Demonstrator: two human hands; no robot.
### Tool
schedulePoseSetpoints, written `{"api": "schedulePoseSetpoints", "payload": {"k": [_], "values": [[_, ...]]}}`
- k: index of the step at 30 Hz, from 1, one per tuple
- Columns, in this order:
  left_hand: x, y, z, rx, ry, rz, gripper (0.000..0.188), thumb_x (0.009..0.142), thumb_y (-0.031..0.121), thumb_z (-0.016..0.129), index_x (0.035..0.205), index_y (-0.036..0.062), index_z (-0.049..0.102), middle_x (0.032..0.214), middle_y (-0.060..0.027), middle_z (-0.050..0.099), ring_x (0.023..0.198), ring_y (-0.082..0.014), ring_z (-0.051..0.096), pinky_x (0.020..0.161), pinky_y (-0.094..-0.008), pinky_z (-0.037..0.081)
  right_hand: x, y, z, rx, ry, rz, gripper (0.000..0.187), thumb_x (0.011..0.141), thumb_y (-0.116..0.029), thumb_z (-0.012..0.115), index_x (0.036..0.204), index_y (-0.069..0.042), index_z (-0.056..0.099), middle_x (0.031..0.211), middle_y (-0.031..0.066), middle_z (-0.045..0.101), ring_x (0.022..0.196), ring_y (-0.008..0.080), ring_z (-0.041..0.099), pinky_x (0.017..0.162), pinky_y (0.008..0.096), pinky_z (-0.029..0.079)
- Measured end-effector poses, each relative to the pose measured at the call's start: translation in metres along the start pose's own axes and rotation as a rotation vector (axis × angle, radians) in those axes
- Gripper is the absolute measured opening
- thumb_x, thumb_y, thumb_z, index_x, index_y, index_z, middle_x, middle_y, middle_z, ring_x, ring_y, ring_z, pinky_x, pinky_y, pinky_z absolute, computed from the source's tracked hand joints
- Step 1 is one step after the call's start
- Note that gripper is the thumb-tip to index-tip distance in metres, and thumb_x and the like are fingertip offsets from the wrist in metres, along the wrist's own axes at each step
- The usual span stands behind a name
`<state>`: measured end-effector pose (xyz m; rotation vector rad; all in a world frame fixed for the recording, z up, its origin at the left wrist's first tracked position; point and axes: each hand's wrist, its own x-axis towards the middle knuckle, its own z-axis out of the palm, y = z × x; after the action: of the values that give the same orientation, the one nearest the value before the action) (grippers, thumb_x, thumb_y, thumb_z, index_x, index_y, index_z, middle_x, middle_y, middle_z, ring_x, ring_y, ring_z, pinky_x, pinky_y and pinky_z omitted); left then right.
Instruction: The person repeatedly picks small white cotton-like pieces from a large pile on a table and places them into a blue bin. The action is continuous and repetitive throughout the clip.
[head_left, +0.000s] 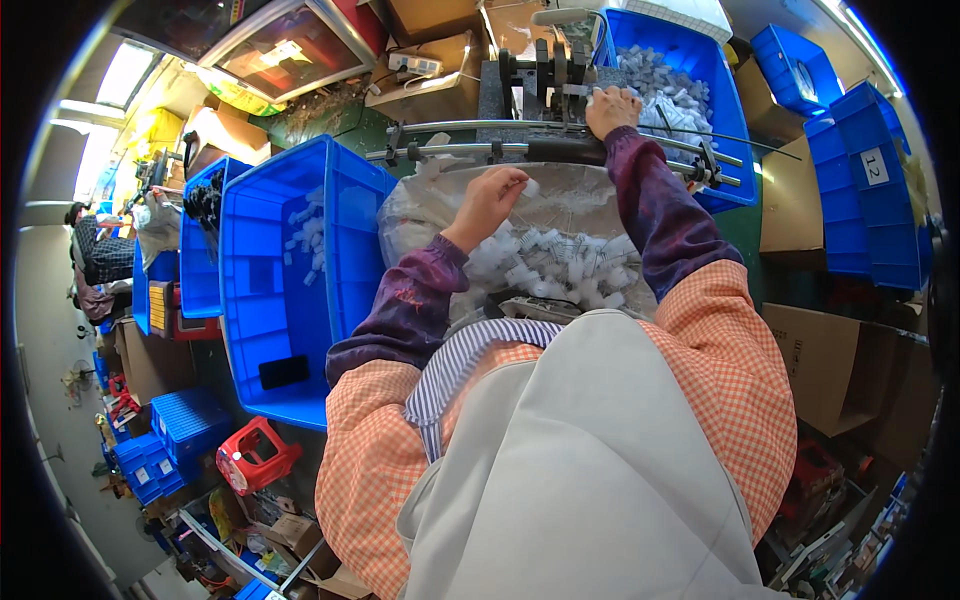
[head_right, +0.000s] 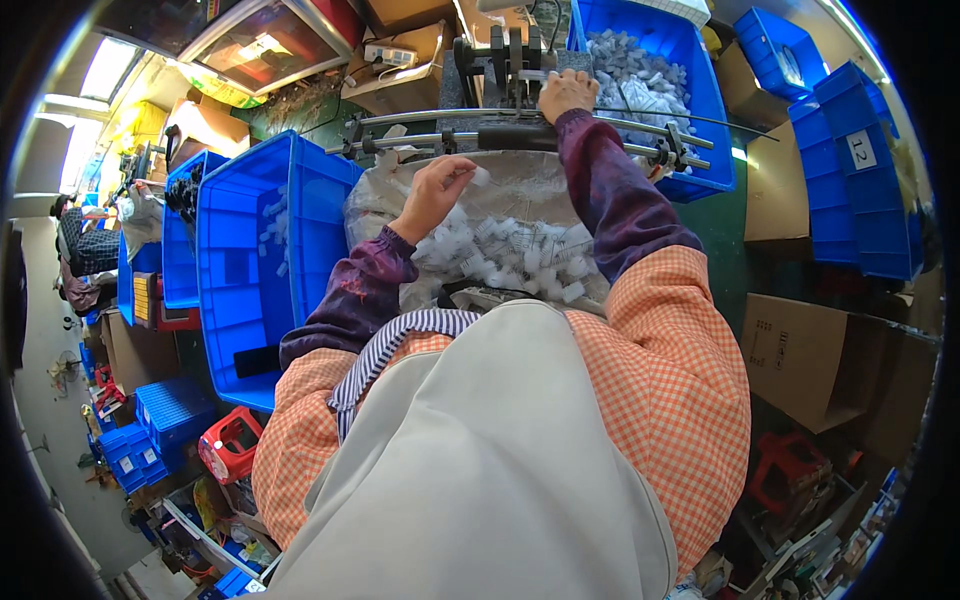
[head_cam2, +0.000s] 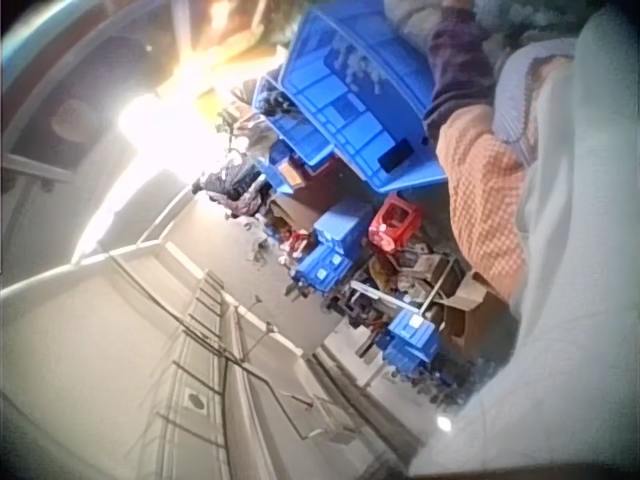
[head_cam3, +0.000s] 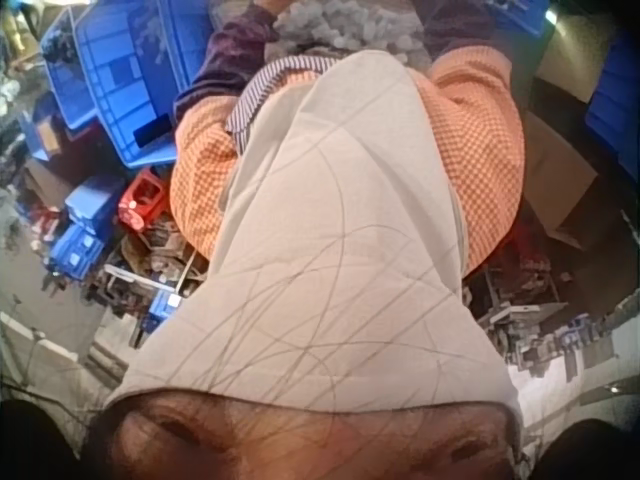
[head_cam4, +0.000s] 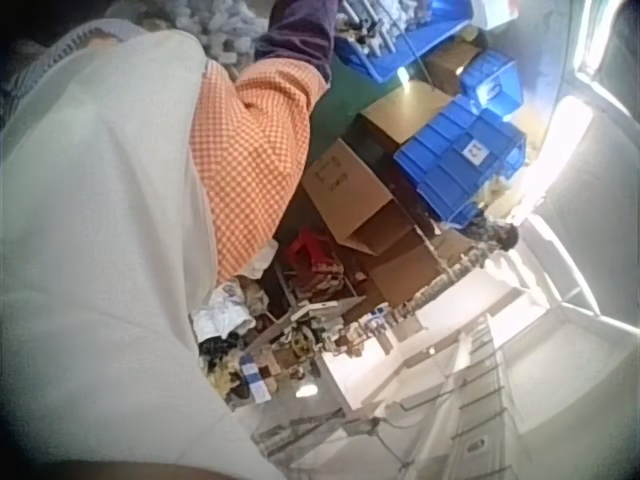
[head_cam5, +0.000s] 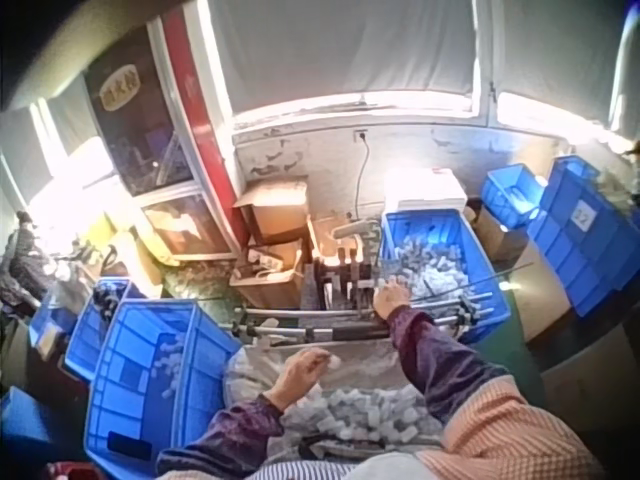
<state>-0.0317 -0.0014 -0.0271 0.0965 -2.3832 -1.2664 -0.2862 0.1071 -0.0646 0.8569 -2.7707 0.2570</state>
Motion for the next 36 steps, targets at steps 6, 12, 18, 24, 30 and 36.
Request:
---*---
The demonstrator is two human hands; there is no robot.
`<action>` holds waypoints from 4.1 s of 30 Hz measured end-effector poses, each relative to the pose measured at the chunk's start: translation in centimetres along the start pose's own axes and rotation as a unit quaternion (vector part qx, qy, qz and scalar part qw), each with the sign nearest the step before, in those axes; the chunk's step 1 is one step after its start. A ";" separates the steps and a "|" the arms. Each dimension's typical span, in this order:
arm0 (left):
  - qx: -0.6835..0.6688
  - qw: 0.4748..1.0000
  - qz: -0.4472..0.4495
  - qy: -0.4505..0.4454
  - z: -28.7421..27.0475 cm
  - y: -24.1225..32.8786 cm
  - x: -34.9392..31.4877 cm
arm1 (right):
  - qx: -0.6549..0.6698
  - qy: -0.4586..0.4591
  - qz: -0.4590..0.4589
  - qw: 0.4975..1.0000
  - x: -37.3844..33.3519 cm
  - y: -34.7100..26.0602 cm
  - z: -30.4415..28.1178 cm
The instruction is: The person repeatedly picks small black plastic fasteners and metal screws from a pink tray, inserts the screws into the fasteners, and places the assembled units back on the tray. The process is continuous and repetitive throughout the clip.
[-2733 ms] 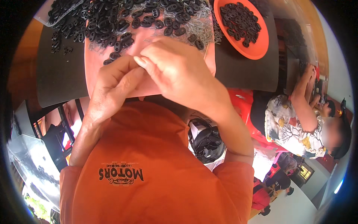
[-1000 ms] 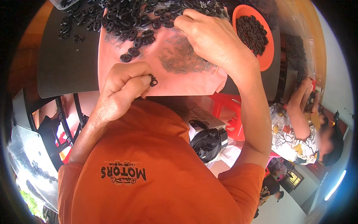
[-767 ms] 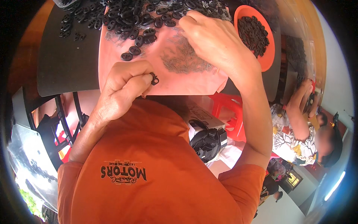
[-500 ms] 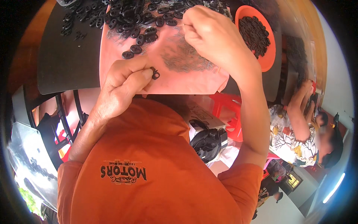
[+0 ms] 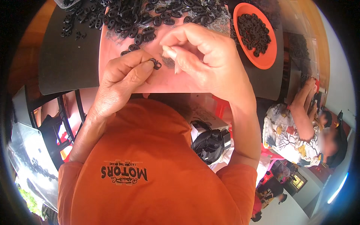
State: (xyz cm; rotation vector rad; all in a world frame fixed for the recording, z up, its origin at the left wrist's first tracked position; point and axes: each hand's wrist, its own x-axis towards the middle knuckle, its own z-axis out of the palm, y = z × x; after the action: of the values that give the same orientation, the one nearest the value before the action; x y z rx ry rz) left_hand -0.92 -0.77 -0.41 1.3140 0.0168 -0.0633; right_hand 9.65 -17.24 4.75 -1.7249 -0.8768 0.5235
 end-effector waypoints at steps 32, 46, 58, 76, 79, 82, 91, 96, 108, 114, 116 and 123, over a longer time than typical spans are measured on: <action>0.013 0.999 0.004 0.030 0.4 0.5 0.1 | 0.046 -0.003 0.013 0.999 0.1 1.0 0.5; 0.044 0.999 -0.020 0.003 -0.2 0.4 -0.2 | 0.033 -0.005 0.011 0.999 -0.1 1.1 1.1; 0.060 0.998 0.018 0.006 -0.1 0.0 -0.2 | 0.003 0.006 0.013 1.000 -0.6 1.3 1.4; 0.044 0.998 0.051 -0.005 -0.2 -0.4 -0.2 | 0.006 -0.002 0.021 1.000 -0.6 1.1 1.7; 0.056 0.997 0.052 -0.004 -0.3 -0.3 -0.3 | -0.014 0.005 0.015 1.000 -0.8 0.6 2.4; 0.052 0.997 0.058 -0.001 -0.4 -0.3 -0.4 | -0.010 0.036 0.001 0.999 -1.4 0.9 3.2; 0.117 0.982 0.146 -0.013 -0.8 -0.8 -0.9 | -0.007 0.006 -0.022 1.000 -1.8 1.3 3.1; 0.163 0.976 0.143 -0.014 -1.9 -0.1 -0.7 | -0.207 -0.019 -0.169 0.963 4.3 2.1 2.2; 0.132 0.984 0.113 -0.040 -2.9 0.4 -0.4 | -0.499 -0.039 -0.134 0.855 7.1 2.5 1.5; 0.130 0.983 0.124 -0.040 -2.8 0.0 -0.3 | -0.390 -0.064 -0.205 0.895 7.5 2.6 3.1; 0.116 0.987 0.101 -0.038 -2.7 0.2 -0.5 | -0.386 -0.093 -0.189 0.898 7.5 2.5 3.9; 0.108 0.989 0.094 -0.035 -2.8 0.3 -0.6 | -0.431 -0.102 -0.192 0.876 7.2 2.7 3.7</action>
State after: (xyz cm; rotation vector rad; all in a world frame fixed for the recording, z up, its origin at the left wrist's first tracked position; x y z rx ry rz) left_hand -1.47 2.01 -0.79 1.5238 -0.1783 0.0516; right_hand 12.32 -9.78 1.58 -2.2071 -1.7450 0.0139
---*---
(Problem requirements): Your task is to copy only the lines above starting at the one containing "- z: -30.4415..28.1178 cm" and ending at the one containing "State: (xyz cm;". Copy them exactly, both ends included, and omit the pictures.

(Problem solution):
  - z: -30.4415..28.1178 cm
The instruction is: The person repeatedly picks small black plastic fasteners and metal screws from a pink tray, inserts the screws into the fasteners, and places the assembled units back on the tray. The process is continuous and repetitive throughout the clip.
[-2733 ms] 
[-1000 ms] 
[-767 ms] 
[-500 ms] 
[+0 ms] 
State: (xyz cm; rotation vector rad; all in a world frame fixed for the recording, z up, its origin at the left wrist's first tracked position; point and axes: each hand's wrist, its own x-axis towards the middle knuckle, its own z-axis out of the palm, y = z × x; after the action: of the values that give the same orientation, the one nearest the value before the action; x y z rx ry rz) left_hand -0.92 -0.77 -0.41 1.3140 0.0168 -0.0633; right_hand 9.65 -17.24 4.75 -1.7249 -0.8768 0.5235

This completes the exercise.